3. Make Money a Main Concern.
Just because HR people do not always have strong support from finance to make decisions is no reason not to demand finance help for a decision as critical as an HRO. Bull said he understood early on that his team had to follow the money closely. He put in a financial team that was completely dedicated to analyzing the financial details.

4. Meet the Provider’s Workers, Not Just the Sellers.
Make sure you see the operations people of all of the providers. Sometimes providers by design make it confusing as to who is a salesperson and who is the operations head. Who is the actual shift manager in Bangalore? Find him and have a cup of tea and understand how he will get the work done. Then see the bench strength behind. Find the person who will perspire the same amount as you over the service delivery levels.

5. Understand Your Own Level of Flexibility.
Know what you are going to be flexible on, and that does not mean just in negotiation. Be clear about the trade-offs in all areas. Are you set on that brand of performance management system? Will you compromise? From a process mapping perspective, are you willing to go with the provider’s process? Have conscious discussion about it with your team. Don’t dig trenches around a process that you want to maintain simply out of historical prejudice.

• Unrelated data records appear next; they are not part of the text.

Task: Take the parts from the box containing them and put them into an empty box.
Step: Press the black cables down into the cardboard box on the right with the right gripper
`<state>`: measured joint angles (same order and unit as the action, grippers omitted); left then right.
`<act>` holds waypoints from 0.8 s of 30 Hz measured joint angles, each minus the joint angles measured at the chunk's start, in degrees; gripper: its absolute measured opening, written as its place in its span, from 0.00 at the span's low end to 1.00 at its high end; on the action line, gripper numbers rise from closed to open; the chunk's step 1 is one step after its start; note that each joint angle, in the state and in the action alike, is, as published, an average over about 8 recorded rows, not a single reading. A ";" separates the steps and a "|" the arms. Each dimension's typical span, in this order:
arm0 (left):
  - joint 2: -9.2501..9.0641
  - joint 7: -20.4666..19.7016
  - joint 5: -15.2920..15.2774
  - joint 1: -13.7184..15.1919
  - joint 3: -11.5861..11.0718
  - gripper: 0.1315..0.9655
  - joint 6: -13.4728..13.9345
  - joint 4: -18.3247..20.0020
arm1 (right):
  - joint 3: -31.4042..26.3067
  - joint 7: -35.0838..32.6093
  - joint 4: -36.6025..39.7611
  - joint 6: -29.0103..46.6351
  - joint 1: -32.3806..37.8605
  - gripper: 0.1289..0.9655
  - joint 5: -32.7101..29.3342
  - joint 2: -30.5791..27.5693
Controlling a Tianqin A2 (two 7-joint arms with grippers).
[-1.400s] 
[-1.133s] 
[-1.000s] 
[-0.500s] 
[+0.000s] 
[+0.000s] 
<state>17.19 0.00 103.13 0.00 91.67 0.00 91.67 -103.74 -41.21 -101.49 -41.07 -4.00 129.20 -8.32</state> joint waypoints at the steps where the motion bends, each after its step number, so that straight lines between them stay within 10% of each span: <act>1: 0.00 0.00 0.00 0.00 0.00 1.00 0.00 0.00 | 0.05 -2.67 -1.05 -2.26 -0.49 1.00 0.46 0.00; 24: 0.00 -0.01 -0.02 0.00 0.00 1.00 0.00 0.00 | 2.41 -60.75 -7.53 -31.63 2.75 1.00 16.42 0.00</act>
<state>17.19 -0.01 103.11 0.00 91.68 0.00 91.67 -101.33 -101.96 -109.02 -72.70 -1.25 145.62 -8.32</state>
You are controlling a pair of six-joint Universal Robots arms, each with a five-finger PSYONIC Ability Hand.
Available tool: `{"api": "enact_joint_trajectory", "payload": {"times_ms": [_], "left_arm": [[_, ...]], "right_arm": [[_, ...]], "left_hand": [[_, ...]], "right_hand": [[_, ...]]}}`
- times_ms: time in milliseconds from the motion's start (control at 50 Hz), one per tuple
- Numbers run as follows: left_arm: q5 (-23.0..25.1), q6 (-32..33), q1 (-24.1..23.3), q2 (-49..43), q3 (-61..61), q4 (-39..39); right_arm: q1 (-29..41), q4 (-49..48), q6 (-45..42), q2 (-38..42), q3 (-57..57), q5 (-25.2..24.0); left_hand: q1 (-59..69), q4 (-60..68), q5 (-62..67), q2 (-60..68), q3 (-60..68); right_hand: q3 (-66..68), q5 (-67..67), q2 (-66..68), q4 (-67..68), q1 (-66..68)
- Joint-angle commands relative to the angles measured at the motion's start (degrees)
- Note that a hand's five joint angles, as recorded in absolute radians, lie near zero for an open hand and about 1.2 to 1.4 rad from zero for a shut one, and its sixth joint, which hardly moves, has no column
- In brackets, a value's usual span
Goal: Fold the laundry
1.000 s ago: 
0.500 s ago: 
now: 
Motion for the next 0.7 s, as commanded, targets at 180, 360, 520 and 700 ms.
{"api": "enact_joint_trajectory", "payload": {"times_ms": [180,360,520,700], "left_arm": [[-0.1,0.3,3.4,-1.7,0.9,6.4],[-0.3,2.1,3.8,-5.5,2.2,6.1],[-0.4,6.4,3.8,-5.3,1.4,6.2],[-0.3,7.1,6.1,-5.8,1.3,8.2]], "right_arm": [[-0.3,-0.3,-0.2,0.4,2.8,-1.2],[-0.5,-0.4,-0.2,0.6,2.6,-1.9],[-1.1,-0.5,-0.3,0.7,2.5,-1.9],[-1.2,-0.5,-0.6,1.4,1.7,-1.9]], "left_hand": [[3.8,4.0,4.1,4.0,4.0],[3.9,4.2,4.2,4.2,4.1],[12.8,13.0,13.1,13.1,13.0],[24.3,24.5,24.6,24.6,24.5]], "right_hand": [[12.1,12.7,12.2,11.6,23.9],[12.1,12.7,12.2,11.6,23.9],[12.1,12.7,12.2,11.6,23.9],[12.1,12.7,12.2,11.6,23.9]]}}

6. Know Your Money Sources Before You Sign.
If yours is a global deal, don’t put yourself in the position of having to tin cup around the globe to get your money after you have signed the contract. Get the money centrally and have it allocated to the local businesses. But first, talk to the local stakeholders because they are being charged by the global organization. During the discovery process, Unilever talked with many other organizations that forgot to have their funding sources buttoned down, which led to a lot of energy loss after the signature.